Human Resources is experiencing an AI revolution. From finding candidates to keeping employees engaged, AI tools are helping HR teams work more efficiently while making better, more data-driven decisions. But HR AI also comes with unique ethical considerations around bias and privacy. This guide covers both the opportunities and the responsibilities.
1. AI for Candidate Sourcing
Finding qualified candidates — especially for specialized roles — is one of HR's biggest challenges. AI-powered sourcing tools can search millions of profiles to find candidates you'd never discover through job boards alone.
SeekOut uses AI to search across 800M+ profiles from GitHub, patents, publications, and social platforms. Its diversity filters help build inclusive talent pipelines by surfacing candidates from underrepresented groups. The AI understands skills beyond keyword matching — it can find a "machine learning engineer" even if the candidate's title says "data scientist."
Fetcher takes a more automated approach. You define your ideal candidate profile, and Fetcher's AI continuously sources and reaches out to matching candidates. It learns from your feedback — which candidates you like and which you pass on — to improve results over time.

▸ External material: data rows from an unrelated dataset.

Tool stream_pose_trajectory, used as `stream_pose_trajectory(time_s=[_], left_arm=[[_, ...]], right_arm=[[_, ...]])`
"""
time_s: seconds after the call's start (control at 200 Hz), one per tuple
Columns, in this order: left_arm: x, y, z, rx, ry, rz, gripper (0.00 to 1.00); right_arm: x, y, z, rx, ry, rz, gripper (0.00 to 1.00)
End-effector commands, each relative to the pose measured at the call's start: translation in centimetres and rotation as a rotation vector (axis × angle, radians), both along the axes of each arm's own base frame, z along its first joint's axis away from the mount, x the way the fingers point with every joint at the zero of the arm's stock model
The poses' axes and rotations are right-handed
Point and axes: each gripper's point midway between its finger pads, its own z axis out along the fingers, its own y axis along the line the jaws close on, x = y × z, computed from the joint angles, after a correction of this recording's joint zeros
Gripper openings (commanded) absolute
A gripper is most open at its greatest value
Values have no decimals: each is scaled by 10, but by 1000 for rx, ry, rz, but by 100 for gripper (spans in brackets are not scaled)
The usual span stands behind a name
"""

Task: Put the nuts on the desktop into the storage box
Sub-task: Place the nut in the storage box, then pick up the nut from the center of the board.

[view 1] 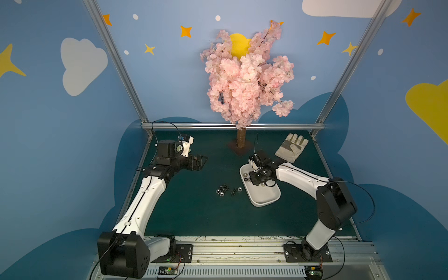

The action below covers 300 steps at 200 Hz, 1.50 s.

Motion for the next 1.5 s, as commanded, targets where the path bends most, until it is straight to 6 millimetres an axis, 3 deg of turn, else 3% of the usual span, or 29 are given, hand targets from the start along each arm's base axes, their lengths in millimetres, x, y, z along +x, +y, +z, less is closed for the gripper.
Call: stream_pose_trajectory(time_s=[0.0,0.28,0.586,0.736,0.876,1.027,1.137,1.277,1.497], left_arm=[[-1,1,-1,7,4,-2,100],[-1,1,-3,13,8,-1,100],[0,3,-3,18,8,3,100],[0,3,-5,20,11,3,100],[0,2,-4,16,10,0,100],[0,1,-5,13,14,-2,100],[1,1,-5,11,17,-3,100],[0,1,-5,13,14,-3,100],[0,1,-4,13,11,-2,100]], right_arm=[[-3,8,-9,7,55,-1,20],[2,8,-30,-47,86,1,21],[24,0,-38,-96,68,-26,34],[32,-2,-18,-90,16,-38,47],[32,3,28,-55,-95,-25,51],[18,34,84,42,-207,87,51],[0,67,101,132,-194,195,51],[-14,104,92,164,-156,278,51],[-19,148,47,144,-50,330,47]])
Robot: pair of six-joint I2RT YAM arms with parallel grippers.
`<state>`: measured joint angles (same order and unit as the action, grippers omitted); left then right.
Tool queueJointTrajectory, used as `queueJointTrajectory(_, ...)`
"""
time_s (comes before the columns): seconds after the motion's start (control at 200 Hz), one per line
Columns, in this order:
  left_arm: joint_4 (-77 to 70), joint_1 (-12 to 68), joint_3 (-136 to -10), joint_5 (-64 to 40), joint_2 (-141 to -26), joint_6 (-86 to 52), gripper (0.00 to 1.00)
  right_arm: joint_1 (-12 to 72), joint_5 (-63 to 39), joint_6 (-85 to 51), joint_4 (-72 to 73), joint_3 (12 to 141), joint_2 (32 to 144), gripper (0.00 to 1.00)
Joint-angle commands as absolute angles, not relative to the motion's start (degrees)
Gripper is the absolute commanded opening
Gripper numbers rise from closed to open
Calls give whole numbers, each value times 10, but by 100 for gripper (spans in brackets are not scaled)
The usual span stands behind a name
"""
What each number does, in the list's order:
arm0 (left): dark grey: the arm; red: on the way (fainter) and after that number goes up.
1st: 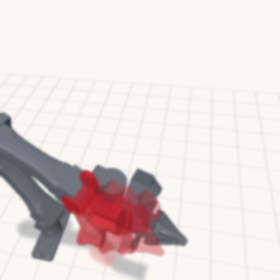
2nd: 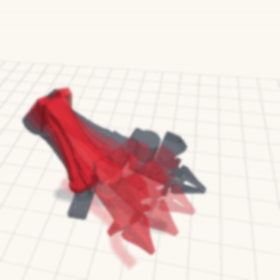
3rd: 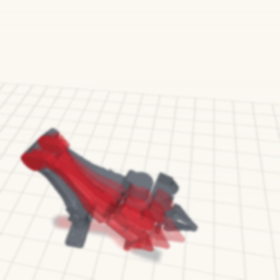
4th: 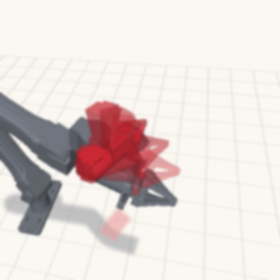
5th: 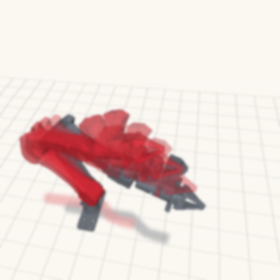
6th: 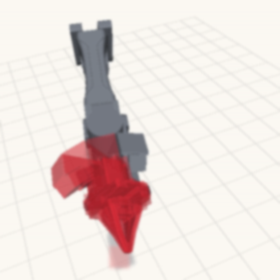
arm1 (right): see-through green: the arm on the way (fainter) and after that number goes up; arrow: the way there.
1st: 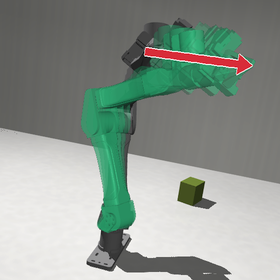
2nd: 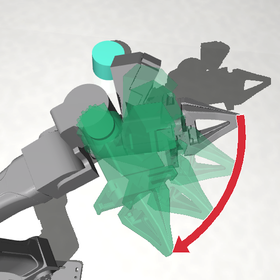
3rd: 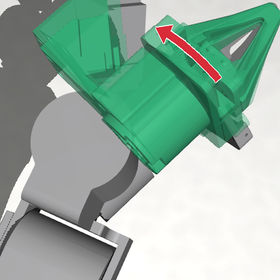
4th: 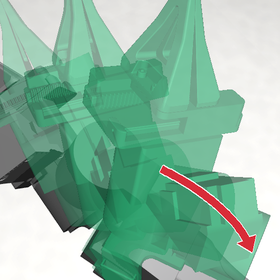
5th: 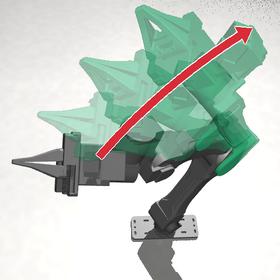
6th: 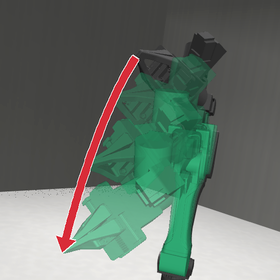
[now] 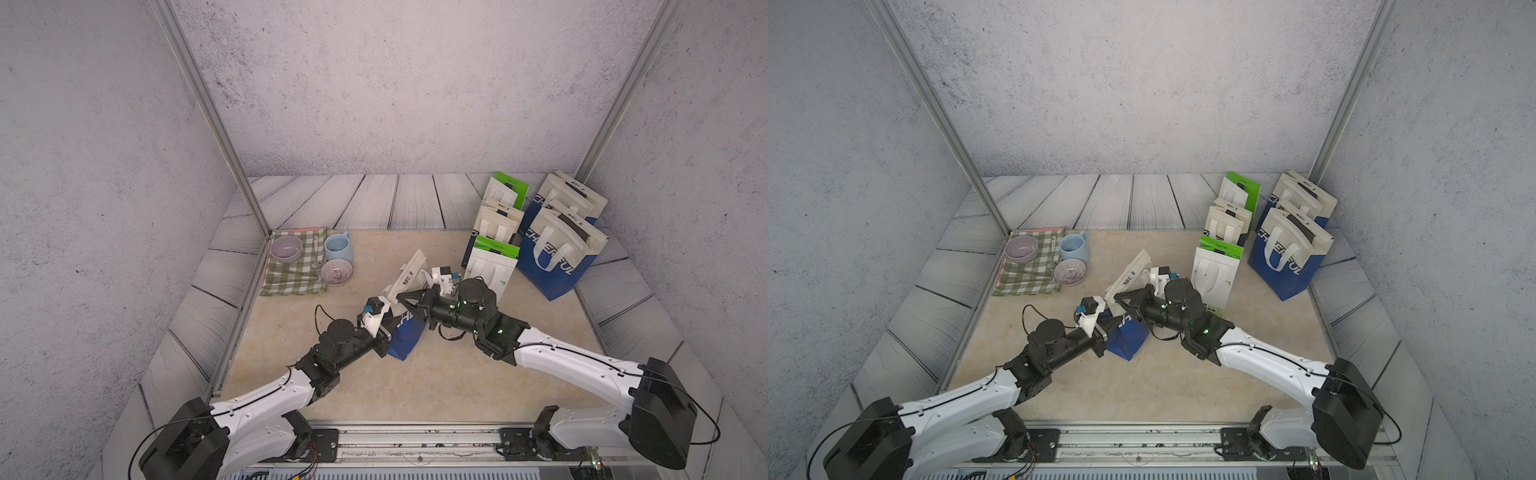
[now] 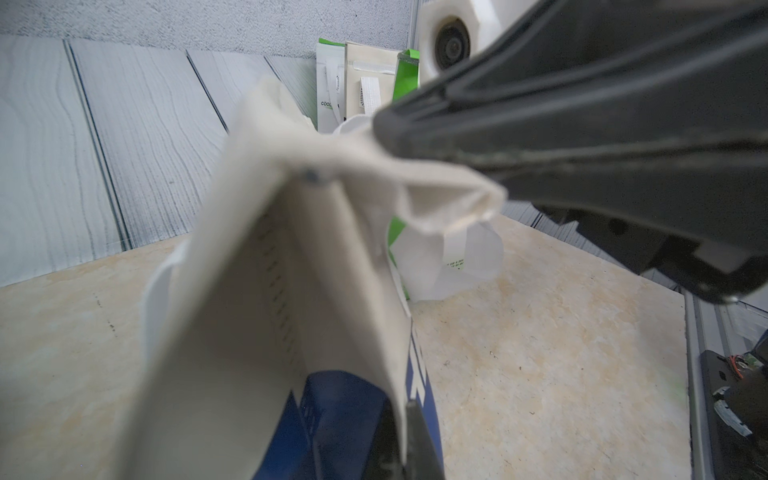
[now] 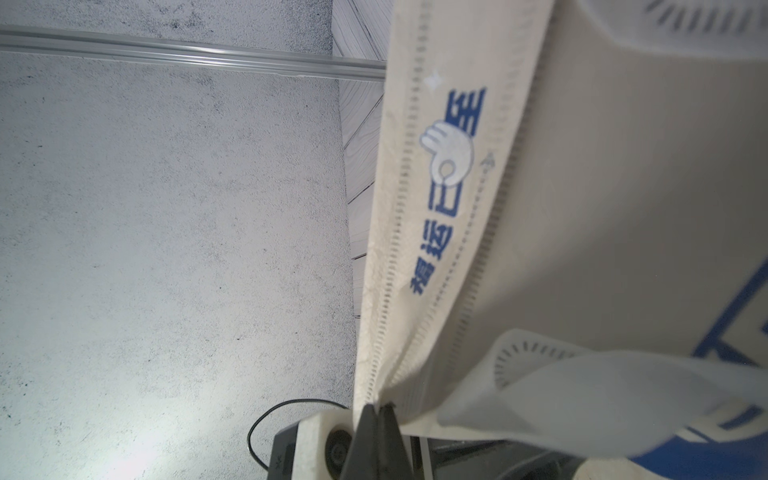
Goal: Open the takeout bag
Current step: Open the takeout bag at the center of the board.
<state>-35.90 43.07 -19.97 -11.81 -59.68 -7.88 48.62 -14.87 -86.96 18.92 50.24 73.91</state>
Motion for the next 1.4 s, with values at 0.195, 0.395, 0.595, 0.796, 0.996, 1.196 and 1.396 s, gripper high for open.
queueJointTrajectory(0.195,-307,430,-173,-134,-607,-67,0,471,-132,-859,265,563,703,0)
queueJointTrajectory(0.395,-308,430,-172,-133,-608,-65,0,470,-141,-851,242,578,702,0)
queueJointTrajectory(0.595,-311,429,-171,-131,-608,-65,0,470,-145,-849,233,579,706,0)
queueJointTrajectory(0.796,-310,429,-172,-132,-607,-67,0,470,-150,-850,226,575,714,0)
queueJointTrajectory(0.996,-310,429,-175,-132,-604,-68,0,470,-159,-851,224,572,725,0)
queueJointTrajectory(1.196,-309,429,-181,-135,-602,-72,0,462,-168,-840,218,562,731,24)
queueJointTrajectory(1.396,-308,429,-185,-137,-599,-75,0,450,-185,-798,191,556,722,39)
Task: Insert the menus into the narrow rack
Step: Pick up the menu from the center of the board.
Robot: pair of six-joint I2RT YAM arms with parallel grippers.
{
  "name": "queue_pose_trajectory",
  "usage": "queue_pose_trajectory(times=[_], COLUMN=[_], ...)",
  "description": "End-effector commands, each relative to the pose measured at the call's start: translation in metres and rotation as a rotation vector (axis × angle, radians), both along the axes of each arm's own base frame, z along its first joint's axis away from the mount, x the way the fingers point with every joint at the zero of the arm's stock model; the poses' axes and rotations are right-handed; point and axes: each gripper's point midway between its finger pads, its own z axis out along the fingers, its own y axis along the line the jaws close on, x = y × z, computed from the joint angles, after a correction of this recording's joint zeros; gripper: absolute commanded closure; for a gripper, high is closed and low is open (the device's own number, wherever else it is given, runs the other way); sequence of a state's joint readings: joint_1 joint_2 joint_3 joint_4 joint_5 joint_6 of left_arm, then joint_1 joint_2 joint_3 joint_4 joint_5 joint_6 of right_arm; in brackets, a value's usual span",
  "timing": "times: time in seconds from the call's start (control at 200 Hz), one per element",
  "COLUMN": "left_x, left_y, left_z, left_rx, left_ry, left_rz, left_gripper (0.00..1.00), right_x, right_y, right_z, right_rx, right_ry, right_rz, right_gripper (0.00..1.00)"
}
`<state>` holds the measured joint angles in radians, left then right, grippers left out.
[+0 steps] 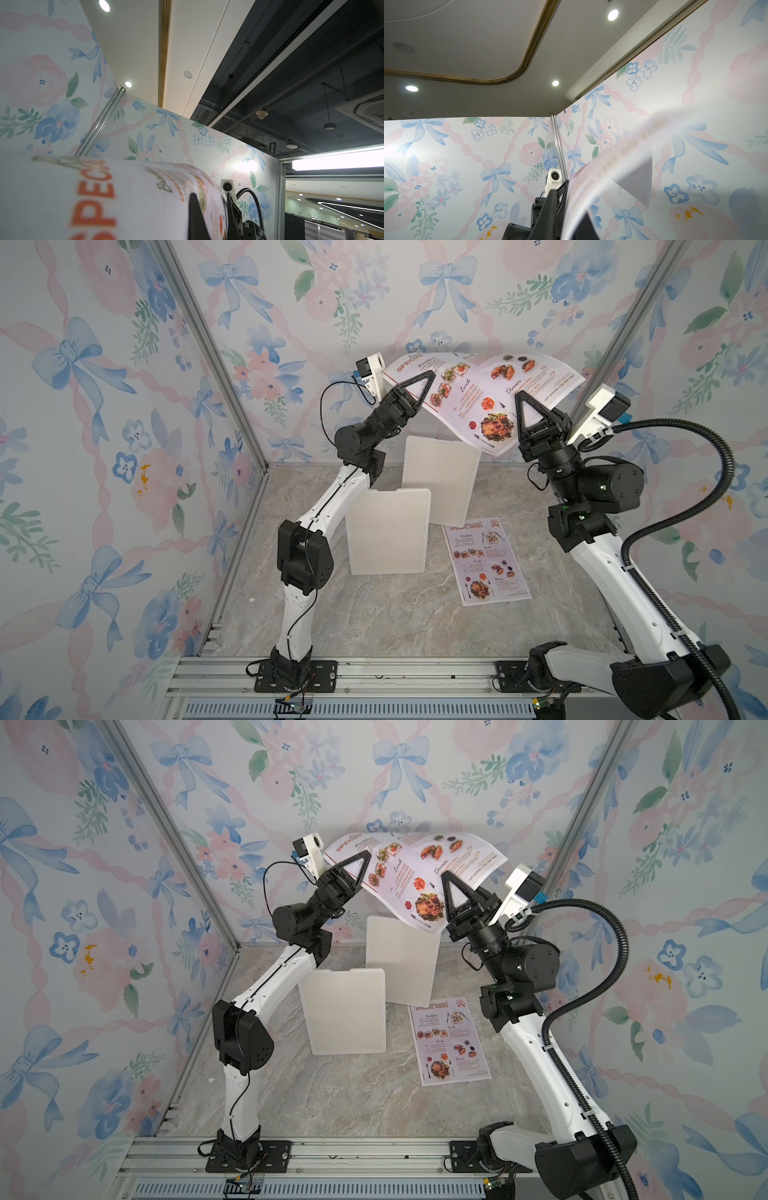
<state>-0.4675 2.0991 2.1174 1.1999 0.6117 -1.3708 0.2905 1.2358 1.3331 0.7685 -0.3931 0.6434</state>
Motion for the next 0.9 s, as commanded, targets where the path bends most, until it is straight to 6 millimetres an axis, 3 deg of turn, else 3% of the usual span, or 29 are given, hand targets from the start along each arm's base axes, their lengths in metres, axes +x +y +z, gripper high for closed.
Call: queue_pose_trajectory(times=[0.0, 0.165, 0.19, 0.215, 0.315, 0.4, 0.605, 0.895], left_x=[-0.028, -0.043, -0.044, -0.047, -0.063, -0.079, -0.096, -0.073], left_y=[0.011, 0.015, 0.014, 0.014, 0.01, 0.006, 0.013, 0.045], left_z=[0.015, 0.007, 0.004, 0.003, -0.007, -0.021, -0.05, -0.065], left_rx=[0.032, 0.178, 0.211, 0.239, 0.34, 0.419, 0.533, 0.604], left_ry=[-0.133, -0.302, -0.325, -0.356, -0.467, -0.566, -0.623, -0.54], left_rz=[0.038, 0.125, 0.135, 0.144, 0.154, 0.122, 0.057, 0.106], left_gripper=[1.0, 1.0, 1.0, 1.0, 1.0, 1.0, 1.0, 1.0], right_x=[-0.006, 0.012, 0.014, 0.015, 0.019, 0.019, 0.015, 0.029], right_y=[-0.005, -0.028, -0.033, -0.037, -0.054, -0.051, -0.017, 0.011], right_z=[-0.007, -0.063, -0.074, -0.086, -0.125, -0.143, -0.143, -0.143], right_rx=[-0.008, -0.204, -0.248, -0.292, -0.46, -0.575, -0.71, -0.802], right_ry=[0.003, 0.211, 0.246, 0.278, 0.381, 0.381, 0.269, 0.242], right_rz=[-0.017, -0.098, -0.12, -0.145, -0.248, -0.228, 0.009, 0.11], right_gripper=[0.43, 0.18, 0.06, 0.01, 0.02, 0.02, 0.01, 0.01])
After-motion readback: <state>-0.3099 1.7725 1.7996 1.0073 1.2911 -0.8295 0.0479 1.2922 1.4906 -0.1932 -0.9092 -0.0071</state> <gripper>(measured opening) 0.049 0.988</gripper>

2. AI for Screening & Assessment
Screening hundreds of applications is time-consuming and prone to unconscious bias. AI can help standardize and speed up the process — when used thoughtfully.
HireVue offers AI-powered video interviews and structured assessments. Candidates complete on-demand video interviews, and the AI evaluates responses based on competency frameworks you define. It also offers game-based cognitive assessments that measure problem-solving and decision-making abilities.
Pymetrics (now Harver) uses neuroscience-based games to measure cognitive and emotional attributes. Its AI matches candidates to roles where they're most likely to succeed, and its bias auditing tools help ensure fair outcomes across demographic groups.
Eightfold AI provides a comprehensive talent intelligence platform. Its deep-learning models understand the full context of a candidate's experience — not just job titles, but skills, career trajectory, and potential — to match people with the right opportunities.
Ethical Considerations
- Always audit AI screening tools for bias across gender, race, age, and other protected classes
- Be transparent with candidates about AI's role in your hiring process
- Use AI as a supplement to — not replacement for — human judgment on final hiring decisions
- Comply with local regulations (NYC's Local Law 144 requires bias audits for AI hiring tools)
3. AI for Job Descriptions & Employer Branding
The language in your job postings directly impacts who applies. Biased or exclusionary wording can deter diverse candidates without you even realizing it.